The problem according to fast changes of frequency values at the inputs (No. 6) has been identified by 5 of the 6 initial review groups as well as by 5 of the 6 initial test groups. This results might have influenced the second verification part, but surprisingly the problem was identified in less versions in the second part of the verification (only 3/6 of review groups and 4/6 of test groups identified the problem). However, it has to be mentioned that the resulting failures according to this problem differ in intensity and might be easier to find in some versions. Additionally, few review groups claimed that statements about the timing behavior of the code were not possible by review.
Further implementation faults in one or more versions have been identified (No. 5, 7, 8) . Of special interest is problem No. 5, as it occurred in several versions: A test counter should be realized starting with 0x00 and incrementing by 1 with every CAN message sent. In 5 of the 12 undebugged versions the test counter did not start with 0x00 but with 0x01. One reason for this failure was that the line of code for the incrementation was placed incorrectly (incrementation took place before the counter value was read the first time). This problem was identified in 4/5 of the versions, mostly by review.
In a last step, all experiment participants had the opportunity to improve their versions. The results are listed in the last column of Fig. 2 (Exp.3) . While many failures were identified and removed, the mitigation of some failures (as No. 4 and 5 of Fig. 2 ) would have needed major changes in the software architecture. According to limited time for these changes, many final versions of experiment 3 still contain faults (mostly: implementation cannot deal with fast changes of the input values within the specified time).
Fault Classification & Potentials of the Approaches
During evaluation of the NVP experiment results, it became obvious that different sources exist for the failures found. Those failure sources (faults) have been identified as follows:
-Specification specific faults: the specification was misleading or ambiguously. -Application specific faults: application specific problems and challenges have not been understood and thus have not been handled sufficiently (e.g. forget to handle a certain scenario/input constellation). -Implementation specific faults: specification and application specific problems have been identified correctly, but faults have been made during implementation (e.g. incomplete case structure).
The failures found in the NVP experiment have been analyzed with respect to these fault categories and many implementation specific faults identified in Fig. 2 could be mitigated by diverse hardware NVP. However, even implementation specific faults as No. 10 (test message counter, see Section 3.3) occurred in several versions developed independently on diverse hardware platforms. While it is stated in [BBvdM04] that the specification must be correct to allow successful NVP, potentials of NVP to deal with specification problems are seen in other publications [GR01] . Some specification specific faults could be tolerated by diverse hardware NVP in our experiments, if one hardware platform was guiding to the correct implementation, as it was the case for example in failure No.1 (Fig. 2) in the first experiment. Other specification specific faults can only be found if different teams will interpret the specification differently.

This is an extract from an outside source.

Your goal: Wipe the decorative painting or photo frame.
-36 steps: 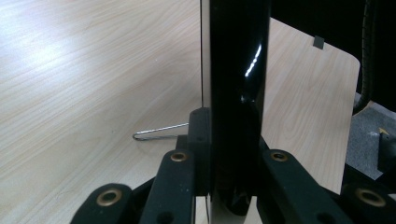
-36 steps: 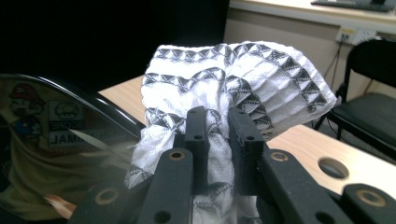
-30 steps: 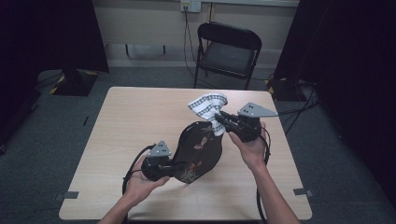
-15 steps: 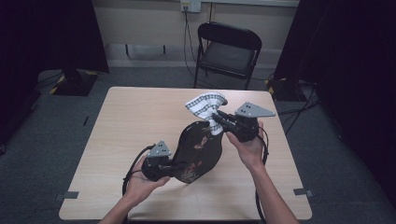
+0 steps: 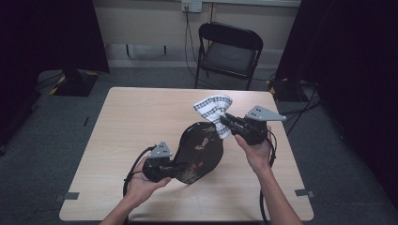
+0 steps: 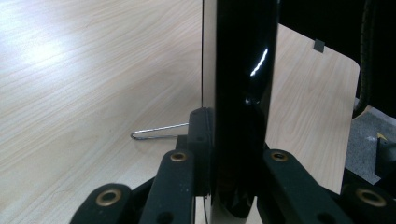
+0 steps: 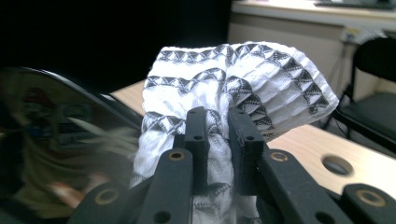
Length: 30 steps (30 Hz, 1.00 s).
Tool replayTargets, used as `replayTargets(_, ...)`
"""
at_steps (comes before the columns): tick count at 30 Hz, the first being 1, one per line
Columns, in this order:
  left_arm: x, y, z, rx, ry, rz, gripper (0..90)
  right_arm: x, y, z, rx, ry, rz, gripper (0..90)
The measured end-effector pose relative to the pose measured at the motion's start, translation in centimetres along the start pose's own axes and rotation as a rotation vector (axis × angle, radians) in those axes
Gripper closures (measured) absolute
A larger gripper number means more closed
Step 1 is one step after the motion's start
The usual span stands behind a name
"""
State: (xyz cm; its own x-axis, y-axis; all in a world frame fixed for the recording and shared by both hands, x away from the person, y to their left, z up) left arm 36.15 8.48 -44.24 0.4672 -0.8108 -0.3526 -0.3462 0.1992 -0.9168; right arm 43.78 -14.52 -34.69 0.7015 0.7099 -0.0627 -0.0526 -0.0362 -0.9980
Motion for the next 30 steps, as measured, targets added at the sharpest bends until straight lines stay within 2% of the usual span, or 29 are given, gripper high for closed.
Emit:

According to our results, different developers interpret the specification differently, but we see no hint that the majority of the resulting versions is correct. For this reason, NVP might uncover specification problems, but redundancy concepts based on majority voting, as for example a two out of three (2oo3, TMR) system, would be probably no solution to mask the specification specific faults present in our experiment data.
As a third fault category, we introduced application specific faults which are, beside specification specific faults, a challenging problem in NVP. Despite the immense effort put into different development processes, languages and programming styles by using completely different hardware platforms in our NVP experiments, several problems remained the same in all implementations leading to identical wrong results in several cases. These problems (No. 2-5, Fig. 2 ) result from the application itself, are implementation independent and thus cannot be avoided by this approach of NVP. A solution might be functional diversity as described in [LPS99] which offers higher independence of failure behavior according to different functionalities implemented in the diverse software version (although this approach still comprises certain risks of common mode failures [LPS99] ).
In the following, the results of our application of NVP are compared with those of the third experiment in which review and testing were applied for reliability improvement. They were compared with the help of the failures presented in Fig. 2 and Fig. 3 and the results, presented in Fig.4 qualitatively, are discussed in the following.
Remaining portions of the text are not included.